Bing

Bing Enhances Search with LLM and SLM Models Optimized by TensorRT-LLM

December 18, 2024 at 5:34:30 AM

TL;DR Bing is enhancing search technology by transitioning to Large Language Models (LLMs) and Small Language Models (SLMs). LLMs can be costly and slow, while SLMs provide a 100x throughput improvement. Nvidia TensorRT-LLM optimizes SLM performance, reducing latency and operational costs by 57%. This integration results in faster, more accurate search results without sacrificing quality. Bing remains committed to advancing search technology and improving user experience.

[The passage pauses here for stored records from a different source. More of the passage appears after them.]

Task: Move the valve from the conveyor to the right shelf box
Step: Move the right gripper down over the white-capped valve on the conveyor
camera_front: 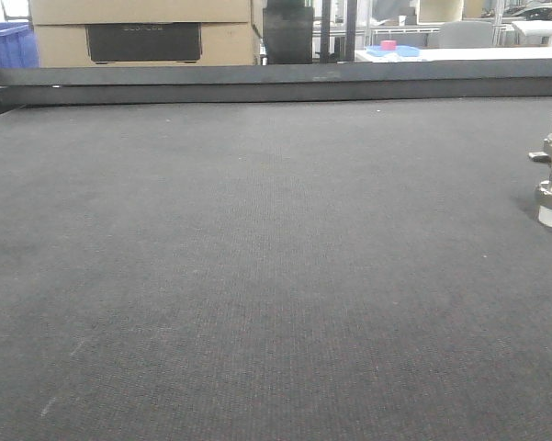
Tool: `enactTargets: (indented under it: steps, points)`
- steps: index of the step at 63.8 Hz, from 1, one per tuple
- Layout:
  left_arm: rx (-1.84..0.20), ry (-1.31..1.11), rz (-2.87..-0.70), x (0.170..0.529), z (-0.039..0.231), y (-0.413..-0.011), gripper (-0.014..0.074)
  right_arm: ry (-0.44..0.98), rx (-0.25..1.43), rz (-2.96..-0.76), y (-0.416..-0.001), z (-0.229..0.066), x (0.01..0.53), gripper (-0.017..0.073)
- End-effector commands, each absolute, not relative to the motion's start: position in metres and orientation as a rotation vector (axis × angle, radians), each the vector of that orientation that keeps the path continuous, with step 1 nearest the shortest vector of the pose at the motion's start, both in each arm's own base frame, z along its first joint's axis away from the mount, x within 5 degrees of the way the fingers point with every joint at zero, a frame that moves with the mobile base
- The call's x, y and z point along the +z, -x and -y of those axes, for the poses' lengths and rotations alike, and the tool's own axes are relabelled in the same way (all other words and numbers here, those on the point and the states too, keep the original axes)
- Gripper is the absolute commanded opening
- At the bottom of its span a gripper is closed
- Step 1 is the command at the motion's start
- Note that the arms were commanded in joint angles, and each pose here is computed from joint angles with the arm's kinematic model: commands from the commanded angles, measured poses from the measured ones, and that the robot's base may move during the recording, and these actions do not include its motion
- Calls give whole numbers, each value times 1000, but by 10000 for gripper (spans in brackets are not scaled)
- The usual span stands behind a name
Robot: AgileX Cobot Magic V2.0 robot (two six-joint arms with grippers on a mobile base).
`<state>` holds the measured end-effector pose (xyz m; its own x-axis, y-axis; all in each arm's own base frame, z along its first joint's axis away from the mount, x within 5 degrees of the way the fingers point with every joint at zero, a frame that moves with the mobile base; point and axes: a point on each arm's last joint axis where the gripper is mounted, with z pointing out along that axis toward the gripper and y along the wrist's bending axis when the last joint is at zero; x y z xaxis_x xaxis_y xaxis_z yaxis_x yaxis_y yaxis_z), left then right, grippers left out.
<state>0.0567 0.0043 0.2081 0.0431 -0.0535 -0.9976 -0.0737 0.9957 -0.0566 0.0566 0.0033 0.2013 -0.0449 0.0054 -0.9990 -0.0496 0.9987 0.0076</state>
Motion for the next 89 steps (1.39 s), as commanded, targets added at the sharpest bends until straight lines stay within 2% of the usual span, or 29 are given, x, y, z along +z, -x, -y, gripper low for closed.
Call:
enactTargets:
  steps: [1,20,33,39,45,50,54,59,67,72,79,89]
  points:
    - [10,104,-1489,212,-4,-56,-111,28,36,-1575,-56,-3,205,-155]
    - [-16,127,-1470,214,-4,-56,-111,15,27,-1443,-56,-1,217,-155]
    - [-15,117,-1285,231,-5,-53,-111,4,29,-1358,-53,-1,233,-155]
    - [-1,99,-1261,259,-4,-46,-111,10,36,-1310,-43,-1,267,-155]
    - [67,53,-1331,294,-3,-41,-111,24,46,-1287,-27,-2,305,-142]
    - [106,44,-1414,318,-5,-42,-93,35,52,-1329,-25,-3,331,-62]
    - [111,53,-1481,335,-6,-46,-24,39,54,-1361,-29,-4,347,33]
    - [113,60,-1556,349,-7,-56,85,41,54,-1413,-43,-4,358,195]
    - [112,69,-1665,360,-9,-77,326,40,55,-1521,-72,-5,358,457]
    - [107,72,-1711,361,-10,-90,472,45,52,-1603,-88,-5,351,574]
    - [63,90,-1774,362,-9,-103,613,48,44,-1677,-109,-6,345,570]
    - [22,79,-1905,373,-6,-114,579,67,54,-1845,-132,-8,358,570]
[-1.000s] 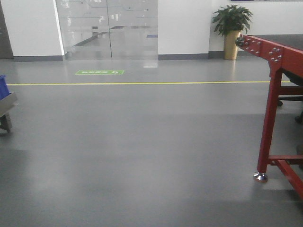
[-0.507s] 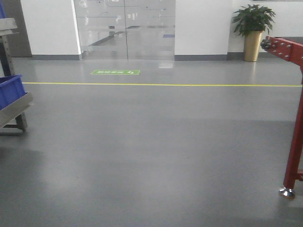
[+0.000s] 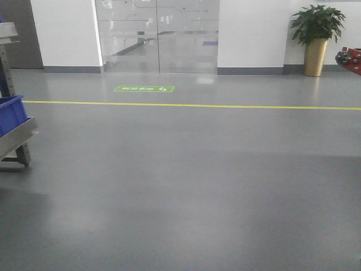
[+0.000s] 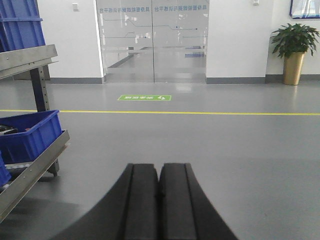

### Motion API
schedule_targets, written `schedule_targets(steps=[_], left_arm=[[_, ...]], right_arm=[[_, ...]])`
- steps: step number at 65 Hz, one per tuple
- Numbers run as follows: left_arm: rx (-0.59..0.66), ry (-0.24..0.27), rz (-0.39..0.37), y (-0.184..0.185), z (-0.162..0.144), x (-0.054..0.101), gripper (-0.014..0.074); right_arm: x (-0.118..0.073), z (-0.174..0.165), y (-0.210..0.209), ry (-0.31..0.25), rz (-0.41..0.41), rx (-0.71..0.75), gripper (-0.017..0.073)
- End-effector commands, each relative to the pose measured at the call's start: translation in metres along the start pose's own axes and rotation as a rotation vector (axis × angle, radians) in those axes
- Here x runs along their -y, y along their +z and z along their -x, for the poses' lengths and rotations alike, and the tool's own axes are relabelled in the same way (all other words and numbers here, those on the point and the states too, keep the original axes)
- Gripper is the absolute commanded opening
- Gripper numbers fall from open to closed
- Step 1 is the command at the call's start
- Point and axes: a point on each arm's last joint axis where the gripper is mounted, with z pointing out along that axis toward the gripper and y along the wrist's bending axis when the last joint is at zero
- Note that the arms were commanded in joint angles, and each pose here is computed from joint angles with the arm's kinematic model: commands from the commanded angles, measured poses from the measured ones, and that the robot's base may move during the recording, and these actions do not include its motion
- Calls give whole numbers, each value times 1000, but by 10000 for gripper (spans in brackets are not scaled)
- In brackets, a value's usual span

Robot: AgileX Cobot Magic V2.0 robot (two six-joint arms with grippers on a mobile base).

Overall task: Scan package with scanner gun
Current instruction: 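Drive the base forward toward the red-framed table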

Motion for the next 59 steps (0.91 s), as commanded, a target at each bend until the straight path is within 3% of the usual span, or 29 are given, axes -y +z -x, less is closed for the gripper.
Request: schedule_targets(steps=[1, 59], left_arm=[[25, -11, -7, -1, 3, 0, -111], [25, -11, -7, -1, 3, 0, -111]], right_arm=[[0, 2, 0, -7, -4, 26, -153], [0, 2, 0, -7, -4, 26, -153]])
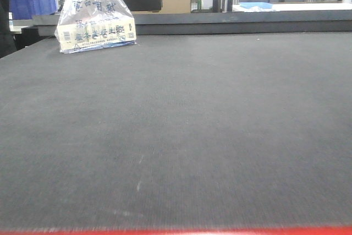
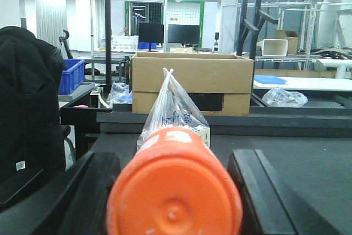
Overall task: Place cylindrical capacitor in blue bin on shelf
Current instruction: 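Drive the base to the shelf of blue bins holding both objects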
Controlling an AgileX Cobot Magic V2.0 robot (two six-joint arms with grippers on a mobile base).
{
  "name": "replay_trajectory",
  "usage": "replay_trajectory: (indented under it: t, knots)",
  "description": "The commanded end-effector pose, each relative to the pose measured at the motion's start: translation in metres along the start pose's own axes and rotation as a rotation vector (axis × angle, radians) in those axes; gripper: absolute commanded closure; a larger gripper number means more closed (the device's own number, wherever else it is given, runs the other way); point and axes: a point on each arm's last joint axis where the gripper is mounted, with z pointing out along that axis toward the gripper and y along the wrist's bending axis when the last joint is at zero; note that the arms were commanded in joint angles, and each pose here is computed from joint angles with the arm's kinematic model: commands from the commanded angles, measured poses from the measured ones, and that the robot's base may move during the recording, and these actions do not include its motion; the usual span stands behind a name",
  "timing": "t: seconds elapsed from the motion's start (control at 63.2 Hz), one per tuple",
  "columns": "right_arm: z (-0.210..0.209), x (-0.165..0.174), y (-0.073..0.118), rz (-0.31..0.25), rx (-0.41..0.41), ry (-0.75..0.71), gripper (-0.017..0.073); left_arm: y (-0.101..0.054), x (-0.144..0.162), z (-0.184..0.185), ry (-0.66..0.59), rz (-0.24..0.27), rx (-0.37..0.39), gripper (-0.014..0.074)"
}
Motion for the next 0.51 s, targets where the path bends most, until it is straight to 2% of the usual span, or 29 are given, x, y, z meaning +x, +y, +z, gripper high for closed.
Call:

Bing Enhances Search with LLM and SLM Models Optimized by TensorRT-LLM

Bing is advancing its search technology by integrating Large Language Models (LLMs) and Small Language Models (SLMs) to enhance search capabilities. The complexity of search queries has prompted the need for more efficient models. While LLMs are powerful, they can be costly and slow. In contrast, SLMs provide approximately 100x throughput improvement over LLMs, allowing for more precise processing of search queries.

Optimizing with TensorRT-LLM

To tackle latency and cost challenges associated with larger models, Bing has incorporated Nvidia TensorRT-LLM into its workflow, optimizing SLM inference performance. This optimization is particularly evident in the Deep search product, which utilizes SLMs to deliver optimal web results. The process involves understanding user intent and ensuring the relevance of results, with a focus on balancing speed and quality. TensorRT-LLM reduces model inference time, enhancing user experience without compromising result quality.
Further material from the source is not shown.